_TASK OBJECTIVE_
Would you quote the material below from its first line through the line containing "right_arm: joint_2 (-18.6", exactly and with both ends included?

┄┄┄┄┄┄┄┄┄┄┄┄┄┄┄┄┄┄┄┄

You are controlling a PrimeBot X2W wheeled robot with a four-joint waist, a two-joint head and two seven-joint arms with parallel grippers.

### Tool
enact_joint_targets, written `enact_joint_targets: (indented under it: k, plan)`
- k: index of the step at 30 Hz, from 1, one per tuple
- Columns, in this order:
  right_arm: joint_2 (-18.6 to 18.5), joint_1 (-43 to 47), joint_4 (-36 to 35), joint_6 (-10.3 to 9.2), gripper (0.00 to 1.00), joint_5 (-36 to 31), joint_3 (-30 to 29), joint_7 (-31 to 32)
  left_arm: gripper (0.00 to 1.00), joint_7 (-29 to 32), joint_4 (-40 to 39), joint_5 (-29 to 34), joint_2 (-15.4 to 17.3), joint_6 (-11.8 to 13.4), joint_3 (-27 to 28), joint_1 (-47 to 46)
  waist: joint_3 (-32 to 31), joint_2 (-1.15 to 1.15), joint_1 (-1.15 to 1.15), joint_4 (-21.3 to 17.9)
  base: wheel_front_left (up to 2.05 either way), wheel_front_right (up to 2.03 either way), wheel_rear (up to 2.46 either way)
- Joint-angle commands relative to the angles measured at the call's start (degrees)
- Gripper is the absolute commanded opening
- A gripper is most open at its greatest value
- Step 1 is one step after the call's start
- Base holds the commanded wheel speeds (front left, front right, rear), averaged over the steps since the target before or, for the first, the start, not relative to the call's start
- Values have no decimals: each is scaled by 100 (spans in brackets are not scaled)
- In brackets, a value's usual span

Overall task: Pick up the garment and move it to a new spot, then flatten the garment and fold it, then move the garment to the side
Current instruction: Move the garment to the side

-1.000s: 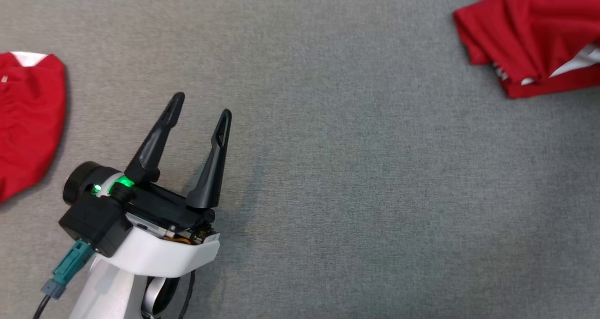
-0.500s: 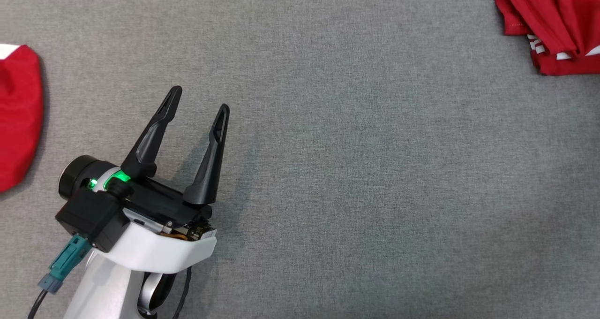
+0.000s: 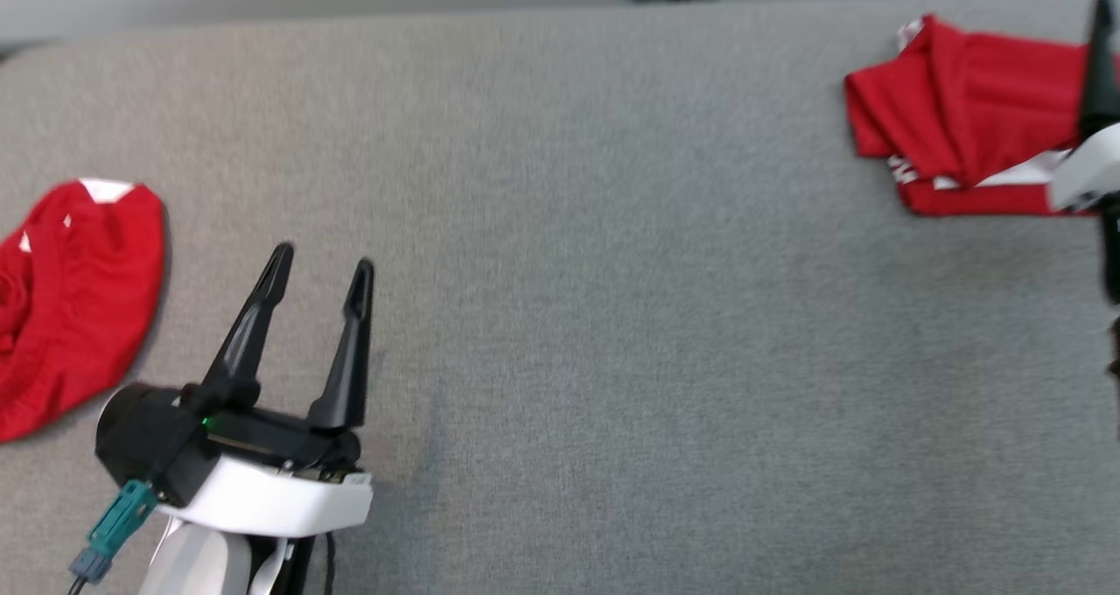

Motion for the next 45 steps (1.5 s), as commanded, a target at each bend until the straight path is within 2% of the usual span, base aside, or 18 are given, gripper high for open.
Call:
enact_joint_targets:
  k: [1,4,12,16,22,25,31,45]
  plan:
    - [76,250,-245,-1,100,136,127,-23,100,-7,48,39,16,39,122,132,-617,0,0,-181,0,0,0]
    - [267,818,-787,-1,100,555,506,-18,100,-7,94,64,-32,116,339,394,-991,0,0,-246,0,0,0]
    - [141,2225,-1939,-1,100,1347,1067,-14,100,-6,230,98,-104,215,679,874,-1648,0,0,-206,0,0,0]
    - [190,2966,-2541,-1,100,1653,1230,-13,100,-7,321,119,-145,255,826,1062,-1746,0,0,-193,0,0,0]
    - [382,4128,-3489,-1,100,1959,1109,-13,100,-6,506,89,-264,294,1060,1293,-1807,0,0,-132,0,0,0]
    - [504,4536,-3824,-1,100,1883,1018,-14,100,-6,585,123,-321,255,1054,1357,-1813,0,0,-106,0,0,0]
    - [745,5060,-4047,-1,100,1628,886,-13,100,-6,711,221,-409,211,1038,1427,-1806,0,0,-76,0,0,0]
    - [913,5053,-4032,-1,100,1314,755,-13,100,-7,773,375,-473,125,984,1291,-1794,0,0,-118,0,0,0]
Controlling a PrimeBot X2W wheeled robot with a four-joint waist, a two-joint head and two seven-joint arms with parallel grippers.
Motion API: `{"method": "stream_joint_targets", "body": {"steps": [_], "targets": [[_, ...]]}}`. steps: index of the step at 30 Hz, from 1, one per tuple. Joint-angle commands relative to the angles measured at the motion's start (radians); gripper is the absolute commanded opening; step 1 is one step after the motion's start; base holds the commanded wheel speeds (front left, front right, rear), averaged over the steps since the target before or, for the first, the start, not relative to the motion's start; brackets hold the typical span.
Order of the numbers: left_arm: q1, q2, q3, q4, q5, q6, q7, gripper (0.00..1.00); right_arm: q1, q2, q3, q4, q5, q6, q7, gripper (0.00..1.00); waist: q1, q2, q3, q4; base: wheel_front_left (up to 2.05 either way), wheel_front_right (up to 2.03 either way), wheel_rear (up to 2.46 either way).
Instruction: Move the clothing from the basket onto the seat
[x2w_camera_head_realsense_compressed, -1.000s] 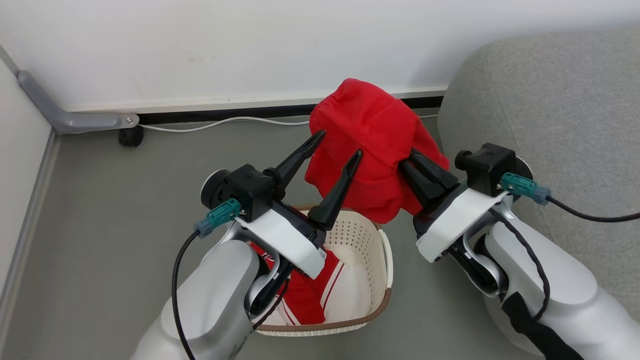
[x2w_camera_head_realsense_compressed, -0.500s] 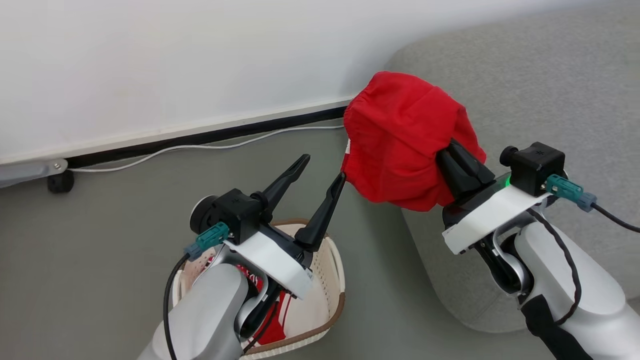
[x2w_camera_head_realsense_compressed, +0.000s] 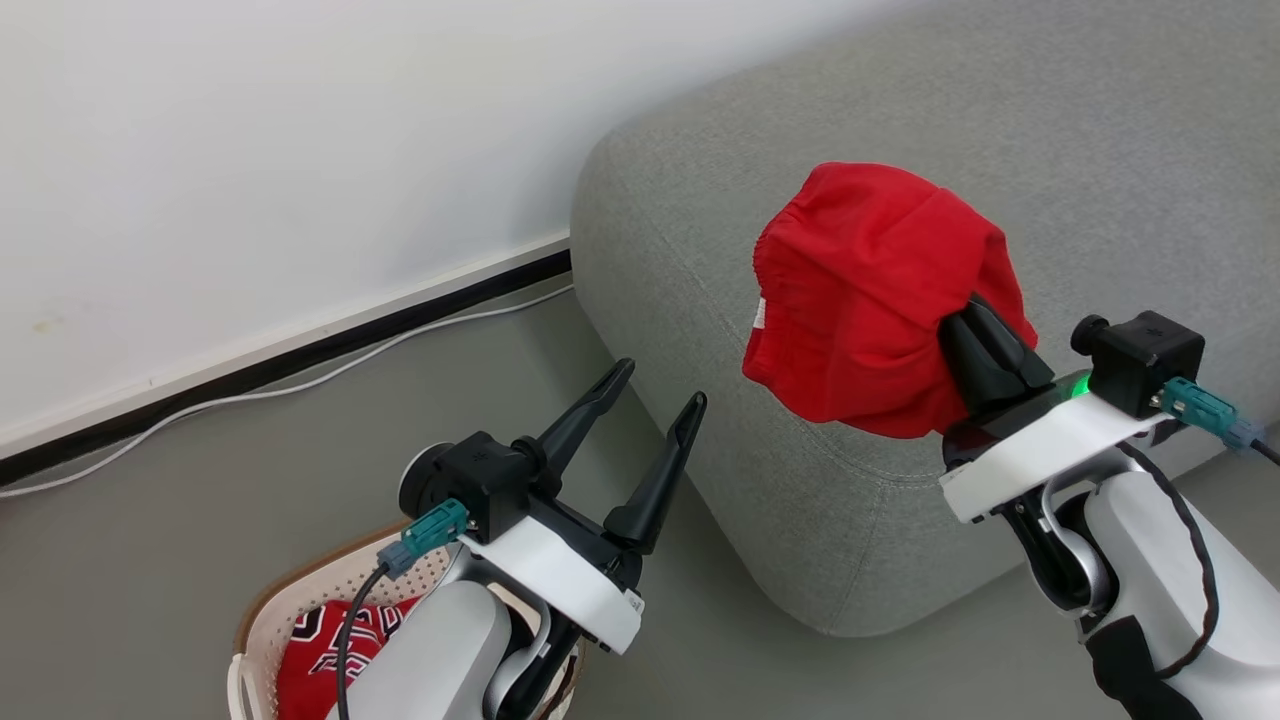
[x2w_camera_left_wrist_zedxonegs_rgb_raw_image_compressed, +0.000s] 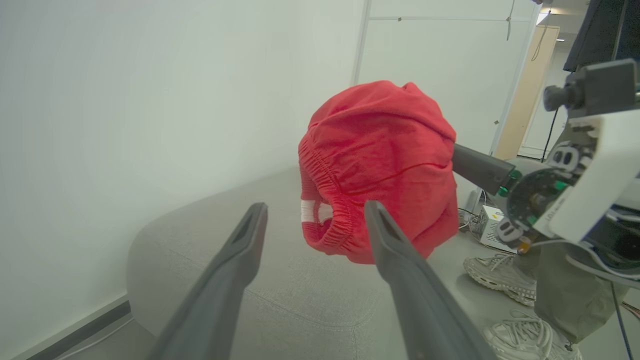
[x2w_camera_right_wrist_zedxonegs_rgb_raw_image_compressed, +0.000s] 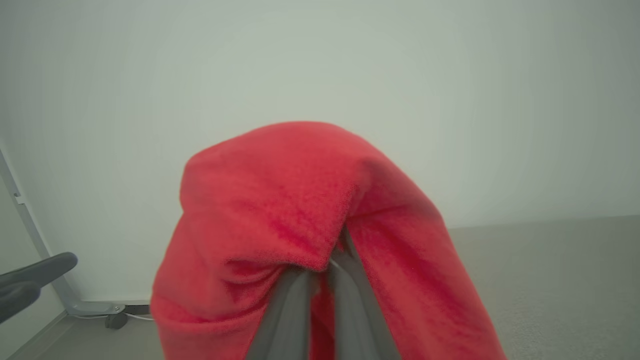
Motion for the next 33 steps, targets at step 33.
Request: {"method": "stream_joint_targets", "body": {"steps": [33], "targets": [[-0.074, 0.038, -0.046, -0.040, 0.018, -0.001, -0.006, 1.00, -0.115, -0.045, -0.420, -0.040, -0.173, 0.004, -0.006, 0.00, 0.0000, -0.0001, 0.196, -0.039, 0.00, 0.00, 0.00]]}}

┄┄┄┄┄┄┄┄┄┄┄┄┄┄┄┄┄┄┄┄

_SOLUTION FOR THIS EXERCISE_
You are controlling a PrimeBot X2W wheeled robot with a four-joint waist, a two-joint head and two seven-joint arms with parallel grippers.

### Tool
enact_joint_targets, written `enact_joint_targets: (indented under it: k, plan)`
- k: index of the step at 30 Hz, from 1, one per tuple
- Columns, in this order:
  right_arm: joint_2 (-18.6 to 18.5), joint_1 (-43 to 47), joint_4 (-36 to 35), joint_6 (-10.3 to 9.2), gripper (0.00 to 1.00), joint_5 (-36 to 31), joint_3 (-30 to 29), joint_7 (-31 to 32)

This concludes the output for the exercise.